Delays plague CRA in midst of restructuring efforts

Processing times for taxpayer-requested assessments reach 18 months in some cases

Delays plague CRA in midst of restructuring efforts
Canadians requesting assessments and submitting claims to the Canadian Revenue Agency (CRA) may face an extreme test of patience.

The CRA has acknowledged in a statement that it is “taking longer than usual” to process taxpayer-requested assessments. The agency cited several contributing factors, including an “unusual increase” in the number of requests, a lack of documents in certain cases, and possible technical complications, according to the Financial Post.

While the CRA claims that it’s meeting its service standards “on average,” more than a dozen tax consultants and anonymous CRA employees said delayed assessments can take more than six months, with some reaching 18 months. Months-long delays have also been reported for some taxpayer-requested re-assessments for businesses.

In the case of statutory forms, where funds are paid back to an individual or business after assessments, processing times have increased from 10 days to 30 days over the past year, and can reach 60 days.

According to tax consultants, taxpayers request assessments to appeal or verify CRA decisions, report processing errors, or apply for additional tax credits. “If you’re wrong and it takes you a year or a year and a half to settle, they may be charging you at rates of 5%, non-deductible,” said Jamie Golombek, managing director of tax and estate planning at CIBC. “It’s very punitive.”

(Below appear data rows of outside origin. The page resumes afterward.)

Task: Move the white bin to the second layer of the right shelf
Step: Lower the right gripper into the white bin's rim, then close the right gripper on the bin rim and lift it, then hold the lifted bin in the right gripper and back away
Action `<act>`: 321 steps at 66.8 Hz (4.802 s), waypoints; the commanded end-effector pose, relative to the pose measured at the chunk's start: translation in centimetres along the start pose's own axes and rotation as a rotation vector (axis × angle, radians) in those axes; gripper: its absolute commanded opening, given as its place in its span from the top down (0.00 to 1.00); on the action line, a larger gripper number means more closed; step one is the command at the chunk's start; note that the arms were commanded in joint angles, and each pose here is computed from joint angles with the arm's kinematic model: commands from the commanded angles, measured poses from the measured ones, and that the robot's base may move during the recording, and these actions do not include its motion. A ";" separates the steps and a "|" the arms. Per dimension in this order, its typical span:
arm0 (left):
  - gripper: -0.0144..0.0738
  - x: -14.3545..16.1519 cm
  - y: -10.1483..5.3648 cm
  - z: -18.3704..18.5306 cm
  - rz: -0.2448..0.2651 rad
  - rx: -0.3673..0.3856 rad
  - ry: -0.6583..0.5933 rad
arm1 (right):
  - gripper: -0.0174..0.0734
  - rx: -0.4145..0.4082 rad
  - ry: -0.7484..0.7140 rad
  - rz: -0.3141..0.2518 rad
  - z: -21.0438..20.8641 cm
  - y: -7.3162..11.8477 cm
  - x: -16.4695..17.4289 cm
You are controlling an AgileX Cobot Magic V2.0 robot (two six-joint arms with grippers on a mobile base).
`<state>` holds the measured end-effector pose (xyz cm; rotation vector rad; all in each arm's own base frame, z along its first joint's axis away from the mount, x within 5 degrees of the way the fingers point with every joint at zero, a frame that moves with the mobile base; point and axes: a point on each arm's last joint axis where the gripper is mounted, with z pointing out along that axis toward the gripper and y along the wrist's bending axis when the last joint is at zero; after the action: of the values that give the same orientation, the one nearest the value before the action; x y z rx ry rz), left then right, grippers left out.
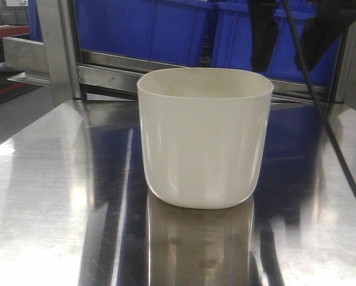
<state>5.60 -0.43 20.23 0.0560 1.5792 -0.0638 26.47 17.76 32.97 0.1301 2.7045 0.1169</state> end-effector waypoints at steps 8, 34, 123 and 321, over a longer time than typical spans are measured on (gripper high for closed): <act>0.74 0.4 0.0 0.0 -0.011 0.000 -0.068 | 0.39 -0.041 -0.063 0.000 -0.5 0.6 -1.0; 0.74 0.4 0.0 0.0 -0.011 0.000 -0.068 | 0.39 -0.024 0.021 0.024 2.1 1.2 -0.4; 0.74 0.4 0.0 0.0 -0.011 0.000 -0.068 | 0.75 -0.034 0.004 0.037 1.4 0.2 -0.5; 0.74 0.4 0.0 0.0 -0.011 0.000 -0.068 | 0.75 0.035 -0.624 0.031 -8.6 -19.4 13.2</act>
<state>5.60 -0.44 20.23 0.0548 1.5792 -0.0652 9.16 -0.60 31.69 0.1891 2.1980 0.0233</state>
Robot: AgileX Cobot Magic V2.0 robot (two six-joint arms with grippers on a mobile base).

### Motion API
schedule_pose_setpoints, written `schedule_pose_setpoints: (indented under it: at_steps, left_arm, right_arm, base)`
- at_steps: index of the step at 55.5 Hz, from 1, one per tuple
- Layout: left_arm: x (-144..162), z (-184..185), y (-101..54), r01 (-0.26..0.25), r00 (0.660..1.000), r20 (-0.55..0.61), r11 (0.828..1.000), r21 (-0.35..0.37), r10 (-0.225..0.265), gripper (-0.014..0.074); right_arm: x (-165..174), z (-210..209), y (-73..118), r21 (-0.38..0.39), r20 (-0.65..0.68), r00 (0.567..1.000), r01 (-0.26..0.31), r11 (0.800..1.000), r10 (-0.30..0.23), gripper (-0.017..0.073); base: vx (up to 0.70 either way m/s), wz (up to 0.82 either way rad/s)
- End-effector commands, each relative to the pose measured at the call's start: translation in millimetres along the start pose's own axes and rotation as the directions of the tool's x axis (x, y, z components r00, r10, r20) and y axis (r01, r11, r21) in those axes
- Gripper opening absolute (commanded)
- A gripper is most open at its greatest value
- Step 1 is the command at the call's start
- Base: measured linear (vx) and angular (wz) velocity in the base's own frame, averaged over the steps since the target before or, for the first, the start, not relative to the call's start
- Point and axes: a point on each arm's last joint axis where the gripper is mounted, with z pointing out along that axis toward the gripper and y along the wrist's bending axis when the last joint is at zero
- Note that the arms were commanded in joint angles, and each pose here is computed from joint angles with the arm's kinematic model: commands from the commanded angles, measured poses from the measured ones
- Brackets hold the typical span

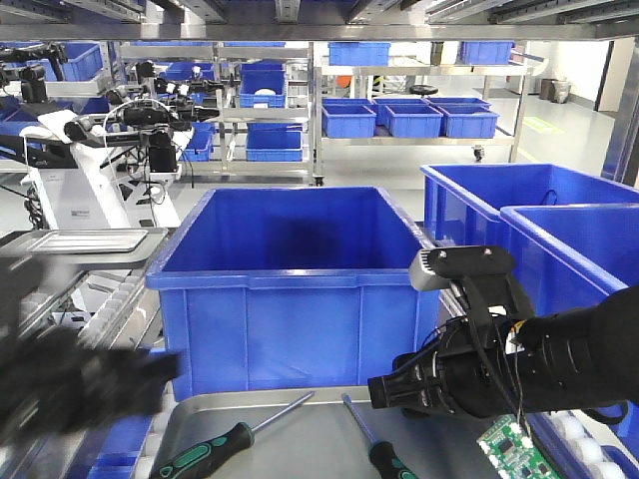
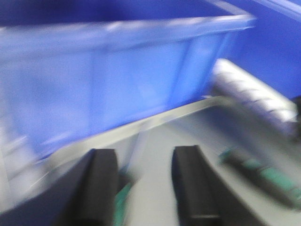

“There is a direct link between the changes last year and the delays we are seeing today,” said Marc Brière, the president of the Union of Taxation Employees, referring to an agency streamlining effort announced by Revenue Minister Diane Lebouthillier last November. The CRA said it hoped the changes would help it deal with the growing number of Canadians filing online, which it said has gone from 12 million in 2005 to over 23 million.

The number of offices handling taxpayer-requested assessments has been reduced from nine to four. One Toronto call centre has been shut down, and numerous other auditing and collections centres have been consolidated into three offices.

The resulting shakeup of responsibilities within the CRA has also led to many long-term employees being placed in roles they’d never been trained for, Brière said. Some who originally did tax collections, for instance, might have been given roles in call centres, while some from the auditing division might have gotten reassigned into collections. “The training involved and the personality you might need to be a collection officer might be totally different than in a call centre,” he said.

Other tax consultants have noted worse customer service at the CRA, partly due to a disconnect between call centres that take questions about ongoing tax forms, and tax centres that do the processing.

As of now, it could take over six months for an income-tax objection to be assigned to an internal agent. Meanwhile, claimants are generally required to respond to the CRA within 30 to 45 days.